Dataset excerpts:
Start of Block
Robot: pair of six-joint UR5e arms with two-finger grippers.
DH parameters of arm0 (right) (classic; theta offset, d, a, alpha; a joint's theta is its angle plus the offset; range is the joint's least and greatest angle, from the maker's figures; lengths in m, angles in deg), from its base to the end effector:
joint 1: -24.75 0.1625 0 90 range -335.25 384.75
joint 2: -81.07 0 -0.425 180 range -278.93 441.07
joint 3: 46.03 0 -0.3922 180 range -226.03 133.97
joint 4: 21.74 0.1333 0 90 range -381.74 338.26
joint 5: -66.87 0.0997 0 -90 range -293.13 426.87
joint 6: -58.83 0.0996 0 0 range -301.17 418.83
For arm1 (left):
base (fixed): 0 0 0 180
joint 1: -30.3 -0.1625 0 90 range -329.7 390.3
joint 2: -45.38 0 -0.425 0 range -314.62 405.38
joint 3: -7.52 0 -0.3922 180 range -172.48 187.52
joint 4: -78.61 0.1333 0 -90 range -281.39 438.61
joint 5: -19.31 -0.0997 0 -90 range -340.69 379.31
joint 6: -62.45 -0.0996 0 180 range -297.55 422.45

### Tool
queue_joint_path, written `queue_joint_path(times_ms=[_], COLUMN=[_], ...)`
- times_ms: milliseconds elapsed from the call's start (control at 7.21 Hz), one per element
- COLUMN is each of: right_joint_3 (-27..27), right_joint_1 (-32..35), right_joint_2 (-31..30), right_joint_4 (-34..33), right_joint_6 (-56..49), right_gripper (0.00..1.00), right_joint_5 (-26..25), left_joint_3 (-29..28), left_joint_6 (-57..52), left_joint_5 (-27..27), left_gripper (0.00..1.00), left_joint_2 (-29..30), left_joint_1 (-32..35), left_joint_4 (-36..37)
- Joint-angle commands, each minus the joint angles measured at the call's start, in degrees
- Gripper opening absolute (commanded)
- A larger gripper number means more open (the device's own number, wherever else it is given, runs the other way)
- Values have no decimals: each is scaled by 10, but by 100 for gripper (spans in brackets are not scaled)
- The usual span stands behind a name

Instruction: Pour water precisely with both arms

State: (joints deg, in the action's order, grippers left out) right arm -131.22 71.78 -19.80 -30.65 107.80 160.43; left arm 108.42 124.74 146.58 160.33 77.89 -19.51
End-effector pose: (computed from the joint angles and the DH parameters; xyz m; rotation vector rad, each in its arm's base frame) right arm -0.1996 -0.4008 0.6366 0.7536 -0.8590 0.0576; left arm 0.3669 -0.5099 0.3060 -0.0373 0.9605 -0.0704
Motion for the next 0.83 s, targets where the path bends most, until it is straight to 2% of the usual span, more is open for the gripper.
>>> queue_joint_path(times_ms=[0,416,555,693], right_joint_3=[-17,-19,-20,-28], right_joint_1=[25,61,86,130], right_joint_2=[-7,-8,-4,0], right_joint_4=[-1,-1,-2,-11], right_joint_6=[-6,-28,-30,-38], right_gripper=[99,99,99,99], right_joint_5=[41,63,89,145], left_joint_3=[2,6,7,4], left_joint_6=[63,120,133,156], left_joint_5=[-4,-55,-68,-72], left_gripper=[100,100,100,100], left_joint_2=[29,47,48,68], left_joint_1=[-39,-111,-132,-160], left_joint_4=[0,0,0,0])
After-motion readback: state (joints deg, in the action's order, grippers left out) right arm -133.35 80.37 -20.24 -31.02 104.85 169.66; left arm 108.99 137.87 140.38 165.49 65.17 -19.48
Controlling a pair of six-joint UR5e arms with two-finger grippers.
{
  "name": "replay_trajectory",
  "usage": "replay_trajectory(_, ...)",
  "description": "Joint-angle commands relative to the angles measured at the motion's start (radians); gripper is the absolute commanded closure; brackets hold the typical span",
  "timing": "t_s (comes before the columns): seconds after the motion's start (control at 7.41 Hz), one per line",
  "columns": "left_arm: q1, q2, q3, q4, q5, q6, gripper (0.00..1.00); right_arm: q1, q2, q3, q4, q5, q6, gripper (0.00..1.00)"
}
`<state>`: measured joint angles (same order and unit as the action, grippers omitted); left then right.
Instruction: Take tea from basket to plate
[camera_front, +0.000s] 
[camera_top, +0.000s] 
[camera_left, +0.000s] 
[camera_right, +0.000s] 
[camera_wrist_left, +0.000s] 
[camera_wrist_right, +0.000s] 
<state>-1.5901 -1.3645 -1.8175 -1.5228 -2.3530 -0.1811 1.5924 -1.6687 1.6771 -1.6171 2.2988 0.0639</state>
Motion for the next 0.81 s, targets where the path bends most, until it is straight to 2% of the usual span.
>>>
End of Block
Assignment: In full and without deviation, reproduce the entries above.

Answer section:
Robot: pair of six-joint UR5e arms with two-finger grippers.
DH parameters of arm0 (right) (classic; theta offset, d, a, alpha; a joint's theta is its angle plus the offset; range is the joint's least and greatest angle, from the maker's figures; lengths in m, angles in deg), from its base to the end effector:
joint 1: -24.75 0.1625 0 90 range -335.25 384.75
joint 2: -81.07 0 -0.425 180 range -278.93 441.07
joint 3: 46.03 0 -0.3922 180 range -226.03 133.97
joint 4: 21.74 0.1333 0 90 range -381.74 338.26
joint 5: -66.87 0.0997 0 -90 range -293.13 426.87
joint 6: -58.83 0.0996 0 0 range -301.17 418.83
For arm1 (left):
base (fixed): 0 0 0 180
joint 1: -30.3 -0.1625 0 90 range -329.7 390.3
joint 2: -45.38 0 -0.425 0 range -314.62 405.38
joint 3: -7.52 0 -0.3922 180 range -172.48 187.52
joint 4: -78.61 0.1333 0 -90 range -281.39 438.61
joint 5: -19.31 -0.0997 0 -90 range -340.69 379.31
joint 6: -62.45 -0.0996 0 180 range -297.55 422.45

### Tool
queue_joint_path, written `queue_joint_path(times_ms=[_], COLUMN=[_], ...)`
- times_ms: milliseconds elapsed from the call's start (control at 7.21 Hz), one per element
- COLUMN is each of: right_joint_3 (-27..27), right_joint_1 (-32..35), right_joint_2 (-31..30), right_joint_4 (-34..33), right_joint_6 (-56..49), right_gripper (0.00..1.00), right_joint_5 (-26..25), left_joint_3 (-29..28), left_joint_6 (-57..52), left_joint_5 (-27..27), left_gripper (0.00..1.00), left_joint_2 (-29..30), left_joint_1 (-32..35), left_joint_4 (-36..37)
- Joint-angle commands, each minus the joint angles measured at the call's start, in degrees
- Gripper opening absolute (commanded)
- A larger gripper number means more open (the device's own number, wherever else it is given, runs the other way)
- Values have no decimals: each is scaled by 10, but by 100 for gripper (spans in brackets are not scaled)
- The usual span stands behind a name

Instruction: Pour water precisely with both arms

State: (joints deg, in the action's order, grippers left out) right arm -131.22 71.78 -19.80 -30.65 107.80 160.43; left arm 108.42 124.74 146.58 160.33 77.89 -19.51
End-effector pose: (computed from the joint angles and the DH parameters; xyz m; rotation vector rad, each in its arm's base frame) right arm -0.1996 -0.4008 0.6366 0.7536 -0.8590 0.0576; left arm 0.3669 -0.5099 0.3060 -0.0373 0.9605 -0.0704
Motion for the next 0.83 s, targets where the path bends most, until it is straight to 2% of the usual span, more is open for the gripper.
>>> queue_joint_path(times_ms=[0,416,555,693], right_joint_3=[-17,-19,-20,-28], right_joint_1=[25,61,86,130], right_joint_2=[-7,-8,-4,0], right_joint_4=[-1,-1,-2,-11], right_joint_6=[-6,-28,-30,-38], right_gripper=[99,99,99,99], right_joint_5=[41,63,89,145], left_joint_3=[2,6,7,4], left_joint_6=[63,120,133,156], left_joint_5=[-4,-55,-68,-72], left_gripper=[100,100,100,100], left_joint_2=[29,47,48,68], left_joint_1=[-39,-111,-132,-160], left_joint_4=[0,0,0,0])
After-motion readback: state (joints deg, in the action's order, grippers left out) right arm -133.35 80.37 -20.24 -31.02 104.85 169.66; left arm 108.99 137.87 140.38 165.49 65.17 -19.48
Controlling a pair of six-joint UR5e arms with two-finger grippers.
{
  "name": "replay_trajectory",
  "usage": "replay_trajectory(_, ...)",
  "description": "Joint-angle commands relative to the angles measured at the motion's start (radians); gripper is the absolute commanded closure; brackets hold the typical span",
  "timing": "t_s (comes before the columns): seconds after the motion's start (control at 7.41 Hz), one per line",
  "columns": "left_arm: q1, q2, q3, q4, q5, q6, gripper (0.00..1.00); right_arm: q1, q2, q3, q4, q5, q6, gripper (0.00..1.00)"
}
`<state>`: measured joint angles (same order and unit as the action, grippers omitted); left then right.
Instruction: Take tea from basket to plate
[camera_front, +0.000s] 
[camera_top, +0.000s] 
[camera_left, +0.000s] 
[camera_right, +0.000s] 
[camera_wrist_left, +0.000s] 
[camera_wrist_right, +0.000s] 
<state>-1.5901 -1.3645 -1.8175 -1.5228 -2.3530 -0.1811 1.5924 -1.6687 1.6771 -1.6171 2.2988 0.0639</state>
Motion for the next 0.81 s, targets where the path bends most, until it is straight to 2% of the usual span.
>>>

This finishes the response to the exercise.